▸ EXERCISE
Every line of the data below is to be given again as it appears, with the images removed.

▸ PROVIDED DATA
####
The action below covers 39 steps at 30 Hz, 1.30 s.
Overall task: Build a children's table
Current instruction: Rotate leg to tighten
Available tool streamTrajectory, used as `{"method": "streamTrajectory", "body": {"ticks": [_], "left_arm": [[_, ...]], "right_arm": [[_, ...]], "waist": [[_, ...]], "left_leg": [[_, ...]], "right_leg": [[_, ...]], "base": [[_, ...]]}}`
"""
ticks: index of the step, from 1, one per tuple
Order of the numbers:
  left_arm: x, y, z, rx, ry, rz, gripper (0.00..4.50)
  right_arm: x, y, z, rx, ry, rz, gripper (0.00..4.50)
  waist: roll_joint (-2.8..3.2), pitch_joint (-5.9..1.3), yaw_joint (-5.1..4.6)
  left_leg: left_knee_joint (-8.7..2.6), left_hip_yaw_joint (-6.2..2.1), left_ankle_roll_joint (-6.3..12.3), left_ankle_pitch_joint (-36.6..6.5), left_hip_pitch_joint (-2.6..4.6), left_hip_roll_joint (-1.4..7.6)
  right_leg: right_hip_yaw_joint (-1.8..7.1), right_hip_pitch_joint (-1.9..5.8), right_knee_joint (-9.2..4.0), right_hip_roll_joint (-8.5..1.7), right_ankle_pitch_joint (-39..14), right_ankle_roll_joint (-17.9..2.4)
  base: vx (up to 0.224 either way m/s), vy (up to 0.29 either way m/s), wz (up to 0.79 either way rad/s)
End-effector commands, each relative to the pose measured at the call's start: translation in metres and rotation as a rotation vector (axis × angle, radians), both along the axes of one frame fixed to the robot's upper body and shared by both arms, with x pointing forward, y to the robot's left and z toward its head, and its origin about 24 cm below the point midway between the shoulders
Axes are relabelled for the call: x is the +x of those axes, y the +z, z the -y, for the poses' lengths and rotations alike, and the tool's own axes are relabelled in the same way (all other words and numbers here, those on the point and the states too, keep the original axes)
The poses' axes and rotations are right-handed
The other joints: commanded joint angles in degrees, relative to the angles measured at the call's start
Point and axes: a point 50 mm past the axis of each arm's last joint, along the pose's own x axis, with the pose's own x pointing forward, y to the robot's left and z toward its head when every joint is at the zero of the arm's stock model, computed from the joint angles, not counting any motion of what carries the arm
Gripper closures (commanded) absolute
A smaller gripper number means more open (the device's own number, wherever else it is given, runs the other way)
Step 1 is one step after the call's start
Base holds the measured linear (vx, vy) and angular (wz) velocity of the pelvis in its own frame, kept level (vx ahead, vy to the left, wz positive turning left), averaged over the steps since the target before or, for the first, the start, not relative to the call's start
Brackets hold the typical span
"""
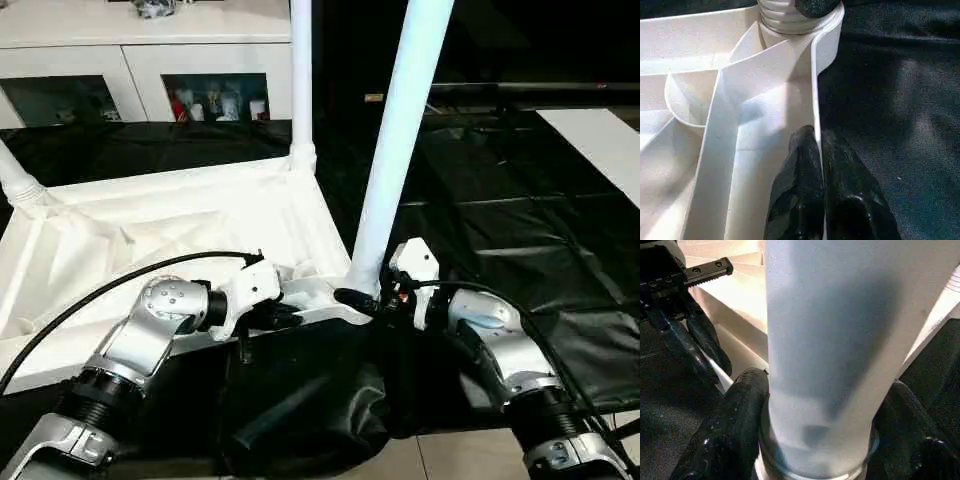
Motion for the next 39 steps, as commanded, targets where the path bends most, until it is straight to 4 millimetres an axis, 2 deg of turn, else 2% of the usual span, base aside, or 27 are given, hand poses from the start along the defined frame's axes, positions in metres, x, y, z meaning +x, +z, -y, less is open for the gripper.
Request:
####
▸ OUTPUT FOR THIS TASK
The action below covers 39 steps at 30 Hz, 1.30 s.
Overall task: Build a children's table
Current instruction: Rotate leg to tighten
Available tool streamTrajectory, used as `{"method": "streamTrajectory", "body": {"ticks": [_], "left_arm": [[_, ...]], "right_arm": [[_, ...]], "waist": [[_, ...]], "left_leg": [[_, ...]], "right_leg": [[_, ...]], "base": [[_, ...]]}}`
"""
ticks: index of the step, from 1, one per tuple
Order of the numbers:
  left_arm: x, y, z, rx, ry, rz, gripper (0.00..4.50)
  right_arm: x, y, z, rx, ry, rz, gripper (0.00..4.50)
  waist: roll_joint (-2.8..3.2), pitch_joint (-5.9..1.3), yaw_joint (-5.1..4.6)
  left_leg: left_knee_joint (-8.7..2.6), left_hip_yaw_joint (-6.2..2.1), left_ankle_roll_joint (-6.3..12.3), left_ankle_pitch_joint (-36.6..6.5), left_hip_pitch_joint (-2.6..4.6), left_hip_roll_joint (-1.4..7.6)
  right_leg: right_hip_yaw_joint (-1.8..7.1), right_hip_pitch_joint (-1.9..5.8), right_knee_joint (-9.2..4.0), right_hip_roll_joint (-8.5..1.7), right_ankle_pitch_joint (-39..14), right_ankle_roll_joint (-17.9..2.4)
  base: vx (up to 0.224 either way m/s), vy (up to 0.29 either way m/s), wz (up to 0.79 either way rad/s)
End-effector commands, each relative to the pose measured at the call's start: translation in metres and rotation as a rotation vector (axis × angle, radians), both along the axes of one frame fixed to the robot's upper body and shared by both arms, with x pointing forward, y to the robot's left and z toward its head, and its origin about 24 cm below the point midway between the shoulders
Axes are relabelled for the call: x is the +x of those axes, y the +z, z the -y, for the poses' lengths and rotations alike, and the tool's own axes are relabelled in the same way (all other words and numbers here, those on the point and the states too, keep the original axes)
The poses' axes and rotations are right-handed
The other joints: commanded joint angles in degrees, relative to the angles measured at the call's start
Point and axes: a point 50 mm past the axis of each arm's last joint, along the pose's own x axis, with the pose's own x pointing forward, y to the robot's left and z toward its head when every joint is at the zero of the arm's stock model, computed from the joint angles, not counting any motion of what carries the arm
Gripper closures (commanded) absolute
A smaller gripper number means more open (the device's own number, wherever else it is given, runs the other way)
Step 1 is one step after the call's start
Base holds the measured linear (vx, vy) and angular (wz) velocity of the pelvis in its own frame, kept level (vx ahead, vy to the left, wz positive turning left), averaged over the steps since the target before or, for the first, the start, not relative to the call's start
Brackets hold the typical span
"""
Motion for the next 39 steps, as commanded, targets where the path bends most, until it is straight to 4 millimetres an axis, 2 deg of turn, else 2% of the usual span, base aside, or 27 are given, hand poses from the start along the defined frame's axes, positions in metres, x, y, z meaning +x, +z, -y, less is open for the gripper.
Request:

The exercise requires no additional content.